What to produce
Write out every record below exactly as given. Leave the pictures out.

[Items listed in a dataset]
-- Opening Marker --

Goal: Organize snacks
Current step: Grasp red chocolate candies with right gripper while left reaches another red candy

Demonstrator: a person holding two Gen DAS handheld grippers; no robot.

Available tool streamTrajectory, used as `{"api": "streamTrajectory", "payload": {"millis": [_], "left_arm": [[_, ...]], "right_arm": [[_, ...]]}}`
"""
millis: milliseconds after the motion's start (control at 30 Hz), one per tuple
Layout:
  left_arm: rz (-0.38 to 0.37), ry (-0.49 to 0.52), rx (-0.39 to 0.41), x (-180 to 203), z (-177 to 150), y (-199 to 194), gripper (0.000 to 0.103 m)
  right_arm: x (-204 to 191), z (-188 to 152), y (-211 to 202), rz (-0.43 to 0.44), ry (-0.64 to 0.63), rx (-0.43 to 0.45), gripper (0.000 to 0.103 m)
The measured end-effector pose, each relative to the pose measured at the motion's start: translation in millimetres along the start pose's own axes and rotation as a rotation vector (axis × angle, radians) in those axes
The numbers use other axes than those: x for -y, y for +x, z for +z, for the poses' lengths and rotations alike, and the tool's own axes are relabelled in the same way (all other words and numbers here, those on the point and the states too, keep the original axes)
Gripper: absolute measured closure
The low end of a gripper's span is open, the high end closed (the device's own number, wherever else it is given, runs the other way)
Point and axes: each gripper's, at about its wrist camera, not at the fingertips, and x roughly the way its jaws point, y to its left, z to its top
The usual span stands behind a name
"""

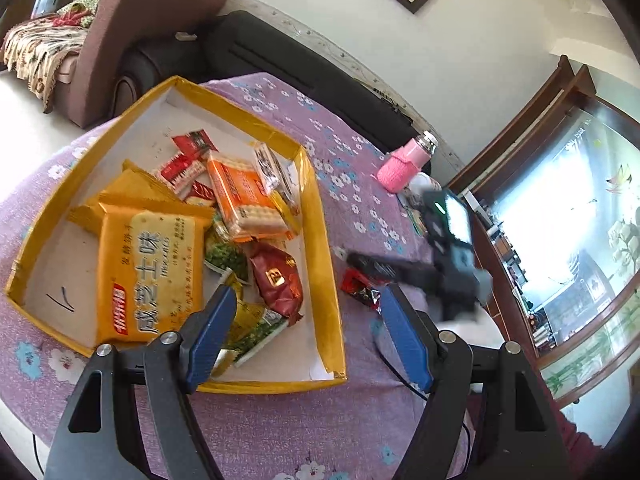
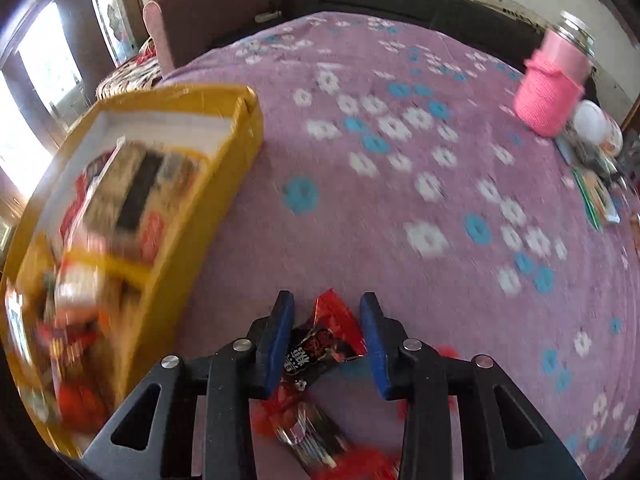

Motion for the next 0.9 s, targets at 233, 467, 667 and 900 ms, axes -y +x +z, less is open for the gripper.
{"api": "streamTrajectory", "payload": {"millis": [233,467,667,900], "left_arm": [[-0.023,0.063,-0.044,25.0,-10.7,9.9,0.029],[-0.024,0.169,-0.102,64.6,-30.1,21.7,0.029],[0.014,0.243,-0.159,93.6,-48.5,34.5,0.029],[0.153,0.356,-0.162,116.7,-61.1,46.9,0.029]], "right_arm": [[91.3,-76.6,-54.3,0.119,0.204,0.025,0.064],[140.7,-118.3,-90.1,0.119,0.312,0.149,0.047],[105.2,-128.1,-76.9,0.148,0.203,0.162,0.047],[92.0,-106.1,-62.6,0.180,0.179,0.177,0.047]]}}
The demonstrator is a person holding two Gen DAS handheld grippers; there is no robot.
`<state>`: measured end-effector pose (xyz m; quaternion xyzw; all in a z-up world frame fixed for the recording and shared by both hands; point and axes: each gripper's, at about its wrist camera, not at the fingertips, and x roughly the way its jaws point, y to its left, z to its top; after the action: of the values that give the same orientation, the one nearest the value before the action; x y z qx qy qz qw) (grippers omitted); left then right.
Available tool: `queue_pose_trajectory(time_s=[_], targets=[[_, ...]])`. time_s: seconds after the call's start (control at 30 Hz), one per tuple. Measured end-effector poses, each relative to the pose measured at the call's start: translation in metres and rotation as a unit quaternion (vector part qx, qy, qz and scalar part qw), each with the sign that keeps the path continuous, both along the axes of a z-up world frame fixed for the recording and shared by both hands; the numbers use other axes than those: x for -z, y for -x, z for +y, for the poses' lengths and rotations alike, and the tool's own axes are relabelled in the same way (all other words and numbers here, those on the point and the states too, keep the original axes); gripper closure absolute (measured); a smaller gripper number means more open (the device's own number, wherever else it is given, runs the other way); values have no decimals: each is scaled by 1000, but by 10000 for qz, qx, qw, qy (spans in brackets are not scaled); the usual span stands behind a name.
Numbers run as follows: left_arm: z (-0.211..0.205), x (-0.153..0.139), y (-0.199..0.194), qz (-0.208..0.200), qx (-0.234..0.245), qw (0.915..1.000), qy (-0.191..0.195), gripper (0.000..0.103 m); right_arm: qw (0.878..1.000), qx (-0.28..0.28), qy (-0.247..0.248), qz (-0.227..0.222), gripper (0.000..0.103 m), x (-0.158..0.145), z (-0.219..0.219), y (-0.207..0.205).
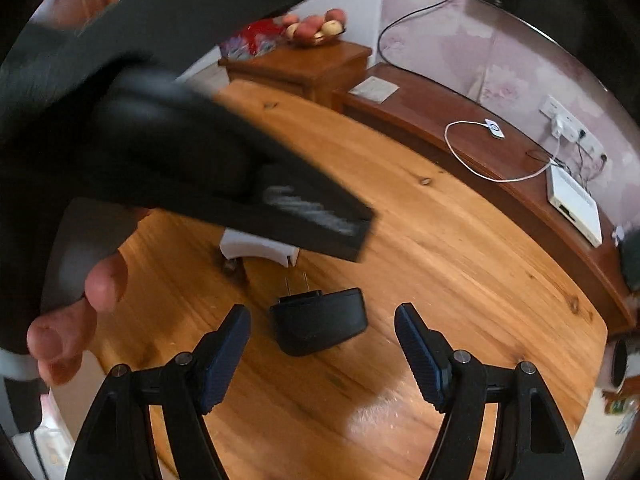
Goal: Organize rigid objects
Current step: 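Grasp the white clip with the left tool while the right tool grasps the black charger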
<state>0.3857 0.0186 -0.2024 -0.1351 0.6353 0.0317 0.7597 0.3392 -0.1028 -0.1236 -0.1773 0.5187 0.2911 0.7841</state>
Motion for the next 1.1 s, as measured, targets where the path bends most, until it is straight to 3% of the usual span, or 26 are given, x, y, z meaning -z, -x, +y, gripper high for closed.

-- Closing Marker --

Answer box
Goal: Organize snacks
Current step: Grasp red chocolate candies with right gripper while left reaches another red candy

Demonstrator: a person holding two Gen DAS handheld grippers; no robot.

Available tool streamTrajectory, used as `{"api": "streamTrajectory", "payload": {"millis": [_], "left_arm": [[_, ...]], "right_arm": [[_, ...]]}}`
"""
millis: milliseconds after the motion's start (control at 30 Hz), one per tuple
Layout:
  left_arm: rz (-0.38 to 0.37), ry (-0.49 to 0.52), rx (-0.39 to 0.41), x (-180 to 203), z (-177 to 150), y (-199 to 194), gripper (0.000 to 0.103 m)
  right_arm: x (-204 to 191), z (-188 to 152), y (-211 to 202), rz (-0.43 to 0.44), ry (-0.64 to 0.63), rx (-0.43 to 0.45), gripper (0.000 to 0.103 m)
The measured end-effector pose, each relative to the pose measured at the motion's start: translation in millimetres along the start pose's own axes and rotation as a rotation vector (axis × angle, radians) in those axes
The numbers use other axes than those: x for -y, y for +x, z for +z, for the poses' lengths and rotations alike, and the tool's own axes are relabelled in the same way (all other words and numbers here, those on the point and the states too, keep the original axes)
Gripper: absolute measured closure
The low end of a gripper's span is open, the high end closed (the device's own number, wherever else it is given, runs the other way)
Point and axes: each gripper's, at about its wrist camera, not at the fingertips, and x roughly the way its jaws point, y to its left, z to its top
The usual span stands behind a name
"""


Motion for the next 0.9 s, targets at 233, 467, 667 and 900 ms, axes -y +x +z, less is open for the gripper.
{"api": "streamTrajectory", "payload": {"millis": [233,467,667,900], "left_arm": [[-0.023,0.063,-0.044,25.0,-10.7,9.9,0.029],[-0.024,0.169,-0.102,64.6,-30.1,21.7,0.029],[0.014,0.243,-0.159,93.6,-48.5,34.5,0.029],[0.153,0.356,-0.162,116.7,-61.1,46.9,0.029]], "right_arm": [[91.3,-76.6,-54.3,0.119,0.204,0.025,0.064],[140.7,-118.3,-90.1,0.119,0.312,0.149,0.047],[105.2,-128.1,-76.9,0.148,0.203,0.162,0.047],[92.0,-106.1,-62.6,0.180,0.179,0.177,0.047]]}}
The demonstrator is a person holding two Gen DAS handheld grippers; there is no robot.
`<state>`: measured end-effector pose (xyz m; quaternion xyzw; all in a z-up world frame fixed for the recording and shared by both hands; point and axes: each gripper's, at about its wrist camera, not at the fingertips, and x roughly the way its jaws point, y to its left, z to its top; after the action: of the values that give the same orientation, the one nearest the value before the action; x y z qx qy qz qw) (grippers omitted); left then right.
Available tool: `queue_pose_trajectory(time_s=[_], targets=[[_, ...]])`. time_s: seconds after the call's start (control at 30 Hz), one per tuple. Measured end-effector poses, each relative to the pose measured at the call's start: translation in metres and rotation as a unit quaternion (vector part qx, qy, qz and scalar part qw), each with the sign that keeps the path continuous, both along the axes of a z-up world frame fixed for the recording and shared by both hands; the numbers use other axes than those: x for -z, y for -x, z for +y, for the poses' lengths and rotations alike, and the tool's own axes are relabelled in the same way (all other words and numbers here, those on the point and the states too, keep the original axes); gripper closure absolute (measured); a smaller gripper number means more open (the device's own number, wherever else it is given, runs the other way); values have no decimals: each is scaled by 1000, but by 10000 for qz, qx, qw, qy (spans in brackets are not scaled); the usual span stands behind a name.
Numbers run as follows: left_arm: z (-0.211..0.205), x (-0.153..0.139), y (-0.199..0.194), qz (-0.208..0.200), qx (-0.234..0.245), qw (0.915..1.000), qy (-0.191..0.195), gripper (0.000..0.103 m); right_arm: qw (0.878..1.000), qx (-0.28..0.28), qy (-0.247..0.248), qz (-0.227..0.222), gripper (0.000..0.103 m), x (-0.158..0.145), z (-0.219..0.219), y (-0.207..0.205).
Goal: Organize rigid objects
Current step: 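Grasp the white clip with the left tool while the right tool grasps the black charger
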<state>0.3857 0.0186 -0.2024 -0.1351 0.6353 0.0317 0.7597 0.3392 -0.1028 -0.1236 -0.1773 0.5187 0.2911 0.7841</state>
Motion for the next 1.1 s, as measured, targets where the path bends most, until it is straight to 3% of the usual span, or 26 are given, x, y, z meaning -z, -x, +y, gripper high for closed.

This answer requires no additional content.